INPUT DATA: Begin

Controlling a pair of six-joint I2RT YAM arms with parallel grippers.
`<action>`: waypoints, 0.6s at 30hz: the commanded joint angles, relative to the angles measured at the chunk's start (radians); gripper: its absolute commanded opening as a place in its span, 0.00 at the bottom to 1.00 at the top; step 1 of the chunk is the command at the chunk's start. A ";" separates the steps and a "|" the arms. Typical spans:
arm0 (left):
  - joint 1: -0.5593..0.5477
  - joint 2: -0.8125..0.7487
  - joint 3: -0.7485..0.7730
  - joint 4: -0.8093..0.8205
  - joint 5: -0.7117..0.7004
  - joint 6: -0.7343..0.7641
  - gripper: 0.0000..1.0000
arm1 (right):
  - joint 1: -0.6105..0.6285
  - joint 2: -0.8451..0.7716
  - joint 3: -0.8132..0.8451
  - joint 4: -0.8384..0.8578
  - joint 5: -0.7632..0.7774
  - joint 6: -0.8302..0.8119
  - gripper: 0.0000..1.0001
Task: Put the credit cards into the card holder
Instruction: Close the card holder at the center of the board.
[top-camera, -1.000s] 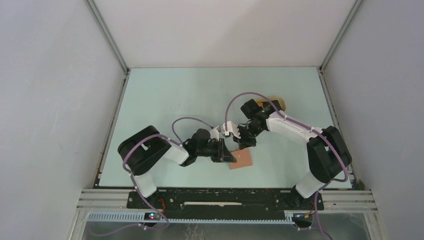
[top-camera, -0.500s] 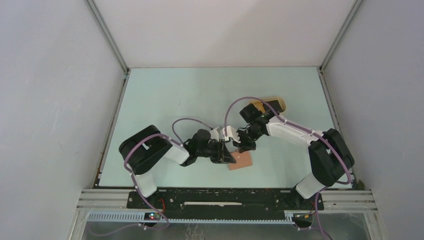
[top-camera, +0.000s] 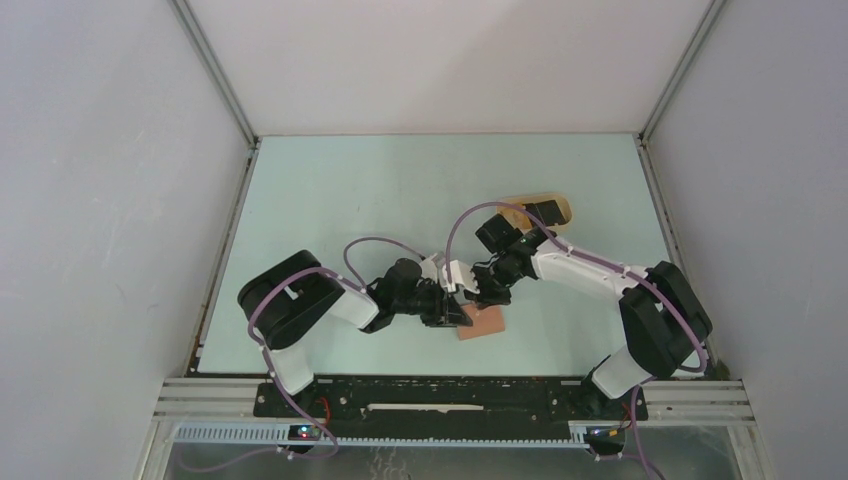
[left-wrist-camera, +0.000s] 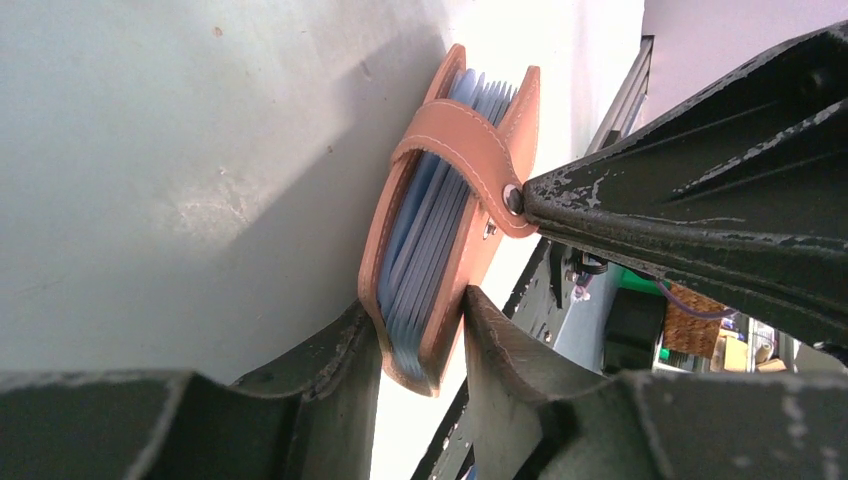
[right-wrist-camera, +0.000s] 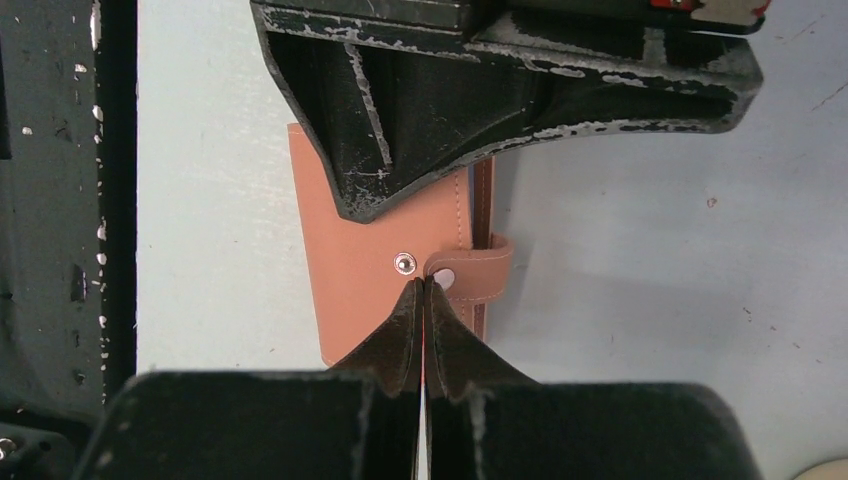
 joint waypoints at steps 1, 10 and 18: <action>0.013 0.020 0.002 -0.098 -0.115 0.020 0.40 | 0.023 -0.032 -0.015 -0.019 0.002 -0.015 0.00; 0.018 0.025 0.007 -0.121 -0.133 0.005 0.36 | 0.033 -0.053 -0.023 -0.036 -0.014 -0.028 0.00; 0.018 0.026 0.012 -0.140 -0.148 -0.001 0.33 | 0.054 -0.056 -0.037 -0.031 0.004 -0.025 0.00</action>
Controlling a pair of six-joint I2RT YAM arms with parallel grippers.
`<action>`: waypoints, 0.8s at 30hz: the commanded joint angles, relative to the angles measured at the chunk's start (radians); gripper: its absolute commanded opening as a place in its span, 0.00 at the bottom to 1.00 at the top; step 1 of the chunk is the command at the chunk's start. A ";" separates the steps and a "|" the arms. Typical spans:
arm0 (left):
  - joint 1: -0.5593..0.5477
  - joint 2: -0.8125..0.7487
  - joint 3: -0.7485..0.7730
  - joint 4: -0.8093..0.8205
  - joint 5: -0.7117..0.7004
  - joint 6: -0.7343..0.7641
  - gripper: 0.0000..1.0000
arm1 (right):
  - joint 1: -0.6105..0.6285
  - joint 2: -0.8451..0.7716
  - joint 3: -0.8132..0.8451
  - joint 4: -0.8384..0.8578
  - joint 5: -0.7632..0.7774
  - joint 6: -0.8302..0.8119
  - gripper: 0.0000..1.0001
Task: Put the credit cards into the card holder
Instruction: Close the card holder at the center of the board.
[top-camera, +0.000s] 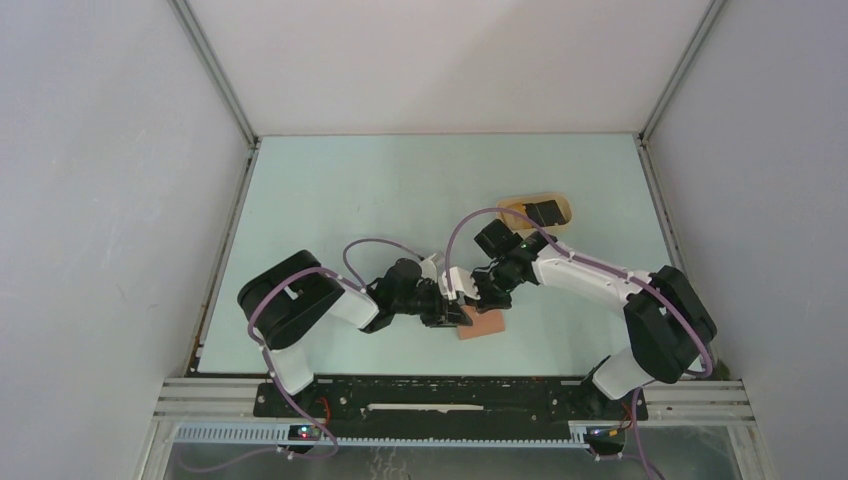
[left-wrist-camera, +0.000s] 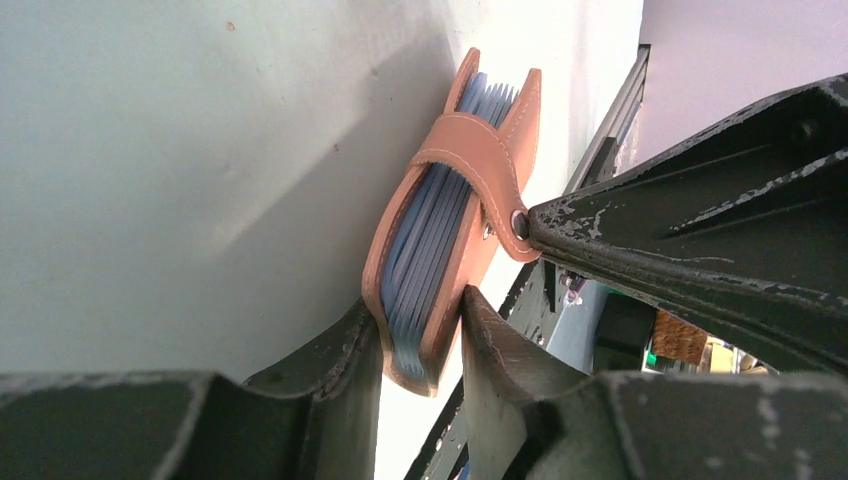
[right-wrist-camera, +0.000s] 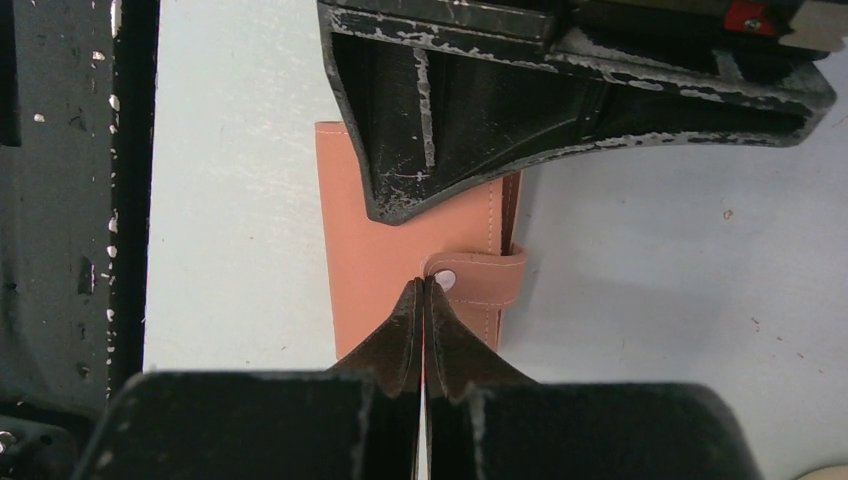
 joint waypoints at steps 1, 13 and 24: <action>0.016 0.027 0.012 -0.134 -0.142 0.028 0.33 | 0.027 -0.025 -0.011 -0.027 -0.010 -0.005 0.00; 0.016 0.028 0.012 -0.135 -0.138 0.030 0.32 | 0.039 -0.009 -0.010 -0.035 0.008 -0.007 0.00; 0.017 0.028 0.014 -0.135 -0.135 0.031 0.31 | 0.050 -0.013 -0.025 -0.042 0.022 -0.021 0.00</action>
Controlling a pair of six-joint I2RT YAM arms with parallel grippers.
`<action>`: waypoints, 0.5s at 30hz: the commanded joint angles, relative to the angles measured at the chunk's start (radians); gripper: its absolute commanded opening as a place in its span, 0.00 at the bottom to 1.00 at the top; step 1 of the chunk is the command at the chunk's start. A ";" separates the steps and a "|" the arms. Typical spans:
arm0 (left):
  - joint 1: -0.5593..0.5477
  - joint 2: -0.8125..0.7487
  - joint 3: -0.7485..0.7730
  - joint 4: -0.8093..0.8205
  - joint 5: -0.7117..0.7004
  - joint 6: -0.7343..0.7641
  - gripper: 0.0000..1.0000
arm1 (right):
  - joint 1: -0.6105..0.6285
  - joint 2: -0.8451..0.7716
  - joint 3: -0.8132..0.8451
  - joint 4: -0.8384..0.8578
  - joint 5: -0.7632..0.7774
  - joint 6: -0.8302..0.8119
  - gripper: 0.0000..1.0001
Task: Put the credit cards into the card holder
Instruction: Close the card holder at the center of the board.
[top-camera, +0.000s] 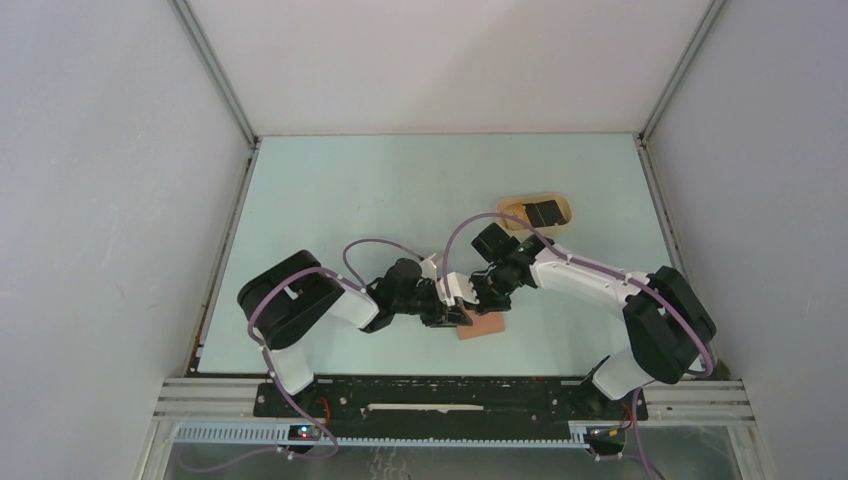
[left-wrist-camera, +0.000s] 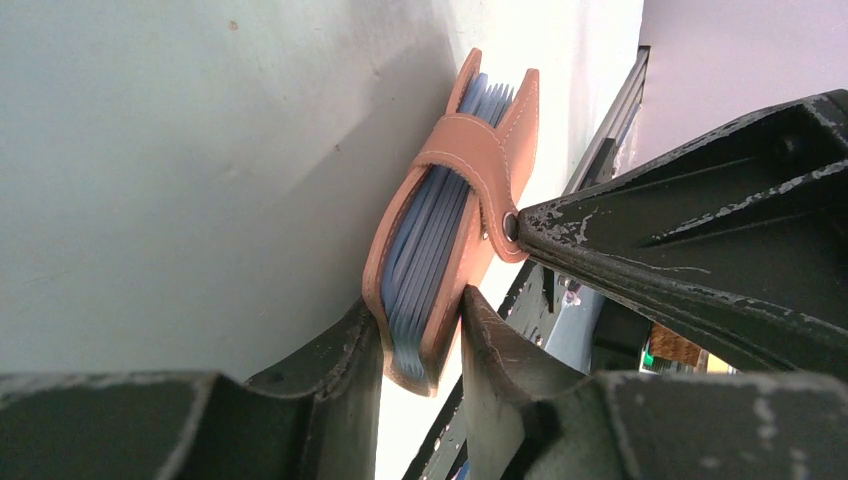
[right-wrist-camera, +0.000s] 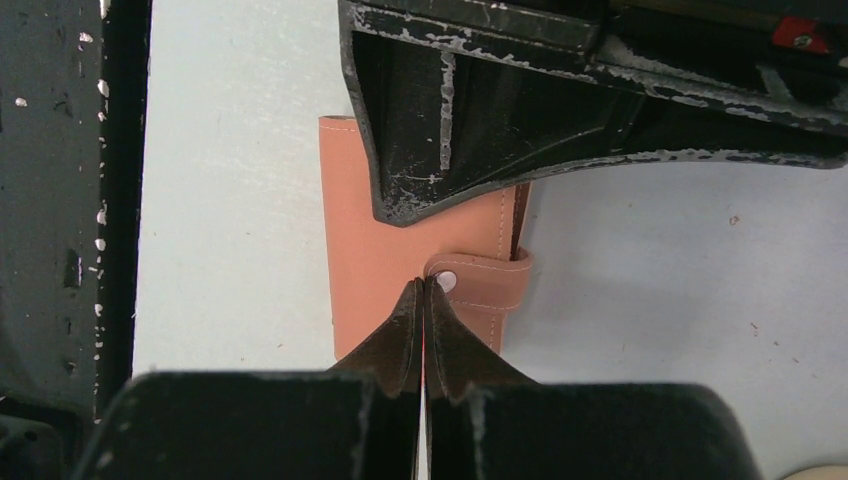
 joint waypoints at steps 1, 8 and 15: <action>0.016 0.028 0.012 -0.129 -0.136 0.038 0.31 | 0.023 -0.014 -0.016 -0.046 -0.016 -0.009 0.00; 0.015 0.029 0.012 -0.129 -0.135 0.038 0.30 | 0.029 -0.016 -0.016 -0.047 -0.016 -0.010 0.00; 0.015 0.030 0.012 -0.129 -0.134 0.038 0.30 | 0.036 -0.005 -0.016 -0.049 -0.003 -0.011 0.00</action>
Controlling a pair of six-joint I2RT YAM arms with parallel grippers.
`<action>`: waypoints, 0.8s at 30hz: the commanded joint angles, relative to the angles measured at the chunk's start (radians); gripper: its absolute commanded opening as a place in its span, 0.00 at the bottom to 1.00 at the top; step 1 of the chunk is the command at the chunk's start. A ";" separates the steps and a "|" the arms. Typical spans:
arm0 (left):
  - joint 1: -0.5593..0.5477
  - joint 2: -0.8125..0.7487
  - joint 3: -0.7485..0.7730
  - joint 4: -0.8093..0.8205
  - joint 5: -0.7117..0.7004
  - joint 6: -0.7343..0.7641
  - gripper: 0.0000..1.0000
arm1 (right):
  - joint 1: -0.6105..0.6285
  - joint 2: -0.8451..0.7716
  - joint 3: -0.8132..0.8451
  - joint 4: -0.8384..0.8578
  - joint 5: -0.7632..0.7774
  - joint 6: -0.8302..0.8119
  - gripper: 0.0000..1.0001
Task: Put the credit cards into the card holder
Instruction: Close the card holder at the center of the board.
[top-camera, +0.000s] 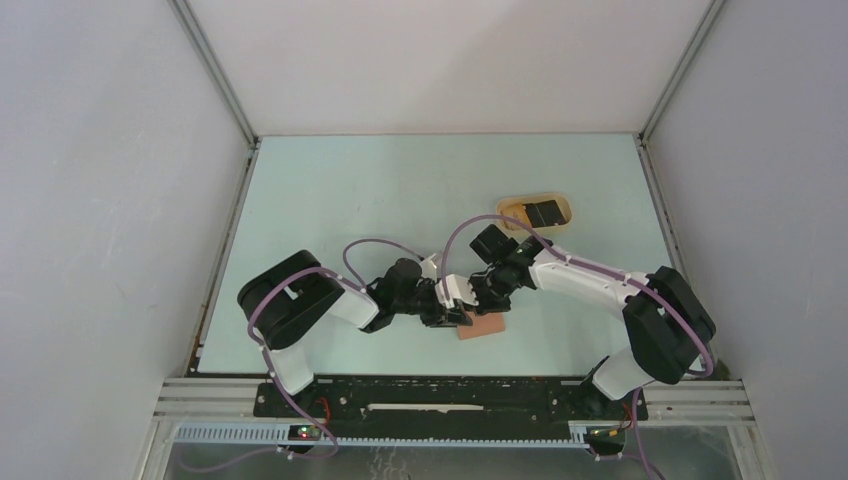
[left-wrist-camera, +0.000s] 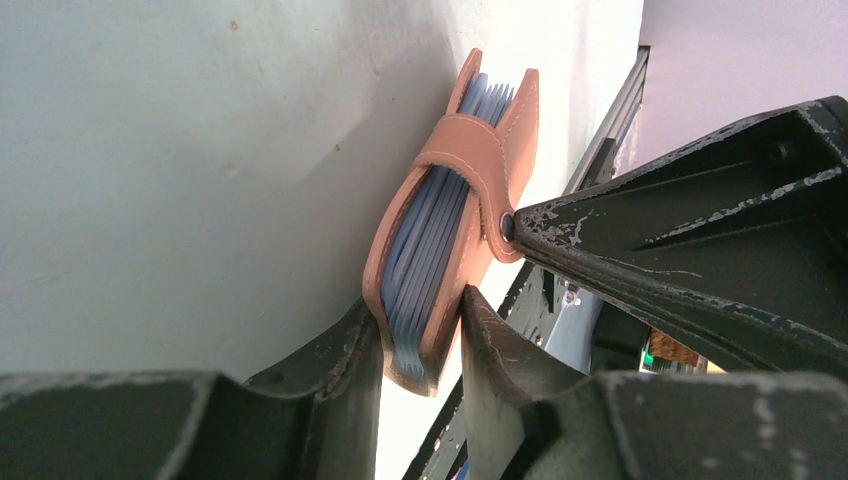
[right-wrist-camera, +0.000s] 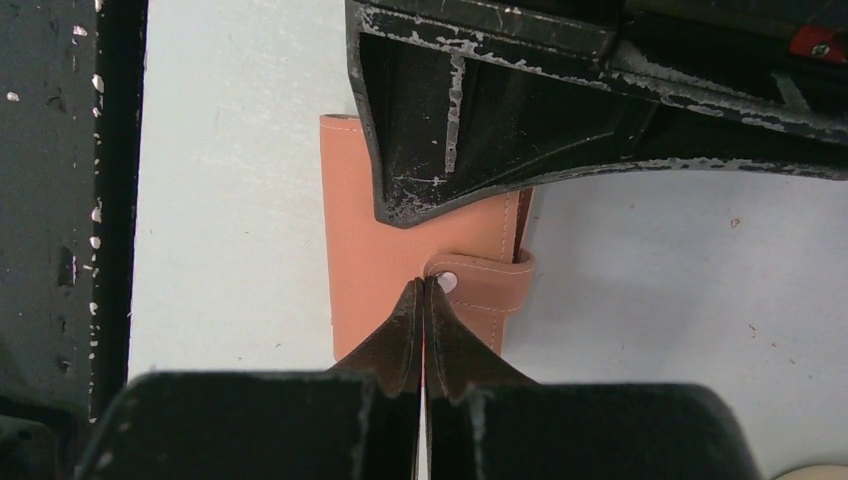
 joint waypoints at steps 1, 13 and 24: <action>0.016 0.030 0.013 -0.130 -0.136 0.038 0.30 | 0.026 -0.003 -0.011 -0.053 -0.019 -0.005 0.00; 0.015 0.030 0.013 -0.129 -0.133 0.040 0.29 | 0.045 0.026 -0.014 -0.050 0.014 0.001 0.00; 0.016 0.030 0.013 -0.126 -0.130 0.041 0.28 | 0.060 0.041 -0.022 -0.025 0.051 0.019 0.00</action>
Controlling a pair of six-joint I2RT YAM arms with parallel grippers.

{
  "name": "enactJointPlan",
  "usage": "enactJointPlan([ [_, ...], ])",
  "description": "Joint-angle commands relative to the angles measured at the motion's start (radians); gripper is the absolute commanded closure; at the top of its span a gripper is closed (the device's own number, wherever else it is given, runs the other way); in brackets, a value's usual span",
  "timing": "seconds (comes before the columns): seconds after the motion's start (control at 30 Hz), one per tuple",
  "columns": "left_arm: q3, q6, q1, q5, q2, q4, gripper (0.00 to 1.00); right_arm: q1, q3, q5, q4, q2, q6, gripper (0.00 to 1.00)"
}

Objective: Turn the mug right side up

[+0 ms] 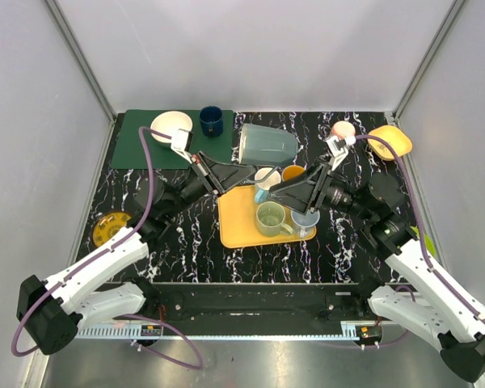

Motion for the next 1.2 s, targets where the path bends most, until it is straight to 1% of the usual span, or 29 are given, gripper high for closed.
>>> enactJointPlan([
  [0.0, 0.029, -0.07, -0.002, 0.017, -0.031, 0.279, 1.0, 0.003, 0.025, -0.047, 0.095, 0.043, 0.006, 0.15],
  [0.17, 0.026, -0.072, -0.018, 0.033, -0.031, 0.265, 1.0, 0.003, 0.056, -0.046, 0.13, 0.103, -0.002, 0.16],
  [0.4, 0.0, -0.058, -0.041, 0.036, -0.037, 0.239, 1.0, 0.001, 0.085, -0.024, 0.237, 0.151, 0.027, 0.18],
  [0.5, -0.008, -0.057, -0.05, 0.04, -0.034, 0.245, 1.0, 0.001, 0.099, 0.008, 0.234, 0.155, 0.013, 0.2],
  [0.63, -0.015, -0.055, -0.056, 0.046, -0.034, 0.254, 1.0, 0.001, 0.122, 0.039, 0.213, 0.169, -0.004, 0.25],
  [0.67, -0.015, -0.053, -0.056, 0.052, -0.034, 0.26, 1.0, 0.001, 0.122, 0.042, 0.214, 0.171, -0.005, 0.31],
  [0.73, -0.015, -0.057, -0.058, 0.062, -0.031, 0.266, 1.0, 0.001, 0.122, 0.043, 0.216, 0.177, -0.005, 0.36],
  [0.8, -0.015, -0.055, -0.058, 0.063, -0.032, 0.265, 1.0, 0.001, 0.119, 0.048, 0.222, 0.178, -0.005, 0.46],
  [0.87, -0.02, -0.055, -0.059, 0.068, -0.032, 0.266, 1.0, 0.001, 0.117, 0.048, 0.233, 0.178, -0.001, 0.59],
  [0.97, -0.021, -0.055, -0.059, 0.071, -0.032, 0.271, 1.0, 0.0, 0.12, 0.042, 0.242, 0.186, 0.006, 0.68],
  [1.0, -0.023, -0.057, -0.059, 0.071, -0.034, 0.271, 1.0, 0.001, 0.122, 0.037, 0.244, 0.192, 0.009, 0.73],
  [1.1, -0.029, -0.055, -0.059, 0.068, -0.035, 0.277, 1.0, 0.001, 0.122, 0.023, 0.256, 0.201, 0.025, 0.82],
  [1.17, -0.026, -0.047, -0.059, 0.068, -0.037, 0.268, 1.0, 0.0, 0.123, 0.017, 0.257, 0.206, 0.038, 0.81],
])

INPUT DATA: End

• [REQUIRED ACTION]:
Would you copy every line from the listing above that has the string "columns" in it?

• [ANSWER AREA]:
  "timing": "seconds (comes before the columns): seconds after the motion's start (control at 30 Hz), one per tuple",
  "columns": "left_arm: q3, q6, q1, q5, q2, q4, gripper (0.00 to 1.00); right_arm: q1, q3, q5, q4, q2, q6, gripper (0.00 to 1.00)"

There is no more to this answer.